Growers should be on the lookout for late blight

US (MI): Tomato diseases are on the rise

The most common fungal leaf blight and fruit rots of tomato in the Michigan production region are early blight (Alternaria solani), Septoria blight (Septoria lycopersici), and anthracnose (Colletotrichum coccodes).

Early blight infects foliage and ripening fruit and seems to be especially troublesome for growers who have not kept up on their preventive fungicide sprays. Infection can occur at the point of attachment to the stem and through growth cracks and wounds on the fruit. The early blight fungus causes dark brown, leathery sunken spots with concentric rings. Infection is greatest in warm weather (75 to 85 degrees Fahrenheit). Heavy dews, extremely humid weather and abundant rainfall are essential for early blight.
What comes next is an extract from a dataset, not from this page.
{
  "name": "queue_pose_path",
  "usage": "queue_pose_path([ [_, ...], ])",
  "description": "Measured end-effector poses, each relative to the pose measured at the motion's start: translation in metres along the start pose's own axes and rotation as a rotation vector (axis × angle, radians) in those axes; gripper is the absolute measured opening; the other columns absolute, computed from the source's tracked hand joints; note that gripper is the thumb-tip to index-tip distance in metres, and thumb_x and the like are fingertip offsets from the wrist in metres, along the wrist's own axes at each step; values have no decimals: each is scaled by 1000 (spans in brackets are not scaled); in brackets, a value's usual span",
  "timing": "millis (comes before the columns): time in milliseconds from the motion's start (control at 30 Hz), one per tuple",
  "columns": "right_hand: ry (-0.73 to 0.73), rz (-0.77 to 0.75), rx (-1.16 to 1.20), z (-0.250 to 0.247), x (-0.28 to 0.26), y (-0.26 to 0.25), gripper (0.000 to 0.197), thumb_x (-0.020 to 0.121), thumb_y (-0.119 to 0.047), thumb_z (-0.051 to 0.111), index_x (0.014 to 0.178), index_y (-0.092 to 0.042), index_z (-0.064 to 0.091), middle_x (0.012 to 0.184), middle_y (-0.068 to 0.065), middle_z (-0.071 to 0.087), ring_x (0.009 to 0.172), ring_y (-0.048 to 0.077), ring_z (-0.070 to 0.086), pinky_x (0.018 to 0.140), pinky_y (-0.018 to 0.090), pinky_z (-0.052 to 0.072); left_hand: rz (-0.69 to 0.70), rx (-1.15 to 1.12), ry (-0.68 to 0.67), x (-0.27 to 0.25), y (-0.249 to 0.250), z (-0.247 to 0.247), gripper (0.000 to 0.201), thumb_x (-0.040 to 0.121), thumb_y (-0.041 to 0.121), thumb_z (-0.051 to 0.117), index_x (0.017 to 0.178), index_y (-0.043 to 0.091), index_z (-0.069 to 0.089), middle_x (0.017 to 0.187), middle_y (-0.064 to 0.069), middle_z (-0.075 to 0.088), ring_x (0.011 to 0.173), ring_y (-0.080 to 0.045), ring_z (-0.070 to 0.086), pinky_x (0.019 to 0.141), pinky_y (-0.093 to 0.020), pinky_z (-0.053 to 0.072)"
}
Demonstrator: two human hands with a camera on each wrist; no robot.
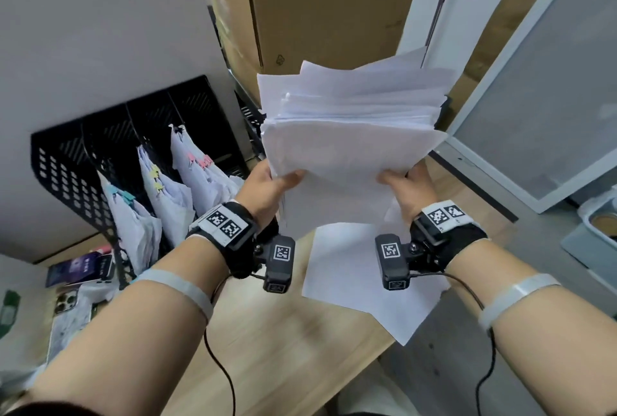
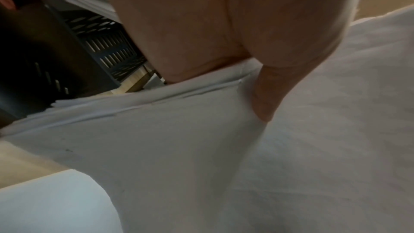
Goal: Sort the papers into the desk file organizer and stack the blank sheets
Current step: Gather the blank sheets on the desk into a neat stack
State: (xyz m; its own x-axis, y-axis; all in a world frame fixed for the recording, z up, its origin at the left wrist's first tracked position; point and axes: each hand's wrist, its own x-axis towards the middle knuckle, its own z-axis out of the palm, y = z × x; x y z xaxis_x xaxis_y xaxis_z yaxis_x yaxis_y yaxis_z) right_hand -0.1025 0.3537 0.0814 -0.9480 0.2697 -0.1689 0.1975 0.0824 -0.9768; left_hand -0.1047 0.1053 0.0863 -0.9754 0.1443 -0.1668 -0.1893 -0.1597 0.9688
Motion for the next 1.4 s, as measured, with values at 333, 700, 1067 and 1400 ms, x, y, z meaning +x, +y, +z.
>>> queue_pose_path([
  [333,120,119,-14,-16,-52,36,31,82,3,62,113,-3,63,82,-2,65,67,2,58,49,2,43,22,193,10,-19,-58,22,45,76,18,86,118,20,69,113,1,76,106,-18,71,98,-43,55],
  [700,80,178,-23,-23,-43,36,38,80,7,60,115,-6,65,99,8,69,90,22,62,67,21,47,-28,191,51,-8,-71,27,52,68,22,91,115,27,67,112,2,75,105,-19,71,94,-42,55],
  [1067,-44,73,-486,-43,-19,23,31,94,-23,58,76,2,59,72,16,60,73,32,59,62,26,42,-35,433,119,23,-68,34,37,88,34,74,117,11,70,114,-1,73,102,-19,69,89,-28,57],
  [1400,203,329,-347,-115,-6,81,30,94,-24,56,120,-11,62,114,-1,63,106,26,63,97,37,49,-270,719,-179,64,-107,81,27,86,27,76,108,15,66,107,-5,73,99,-22,70,90,-38,57],
])
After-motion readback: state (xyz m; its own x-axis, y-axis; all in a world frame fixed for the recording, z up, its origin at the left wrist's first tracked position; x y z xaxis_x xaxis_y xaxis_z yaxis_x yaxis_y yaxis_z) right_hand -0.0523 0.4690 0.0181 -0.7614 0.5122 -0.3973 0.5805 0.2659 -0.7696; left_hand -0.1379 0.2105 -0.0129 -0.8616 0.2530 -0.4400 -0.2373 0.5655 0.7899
A 3 to 4 year crop rotation can help reduce the levels of the early blight fungus in the soil.

Septoria blight is severe in our tomato research plots in East Lansing and appears to progressing rapidly on plants that were not protected with fungicide. This is a common foliar disease and may occur on the tomato plant along with other tomato-loving pathogens. Rapid defoliation of Septoria-infected plants may occur when the weather is warm with frequent rain showers. This loss of foliage results in yield loss and sunscald of the remaining fruit. In general, a tomato plant infected with Septoria will have lower leaves that have become peppered with small, dark circular spots. These spots will increase in size, with the centers of these spots becoming light tan in color with dark margins. The disease normally spreads from the lower leaves to the upper leaves on the diseased plants.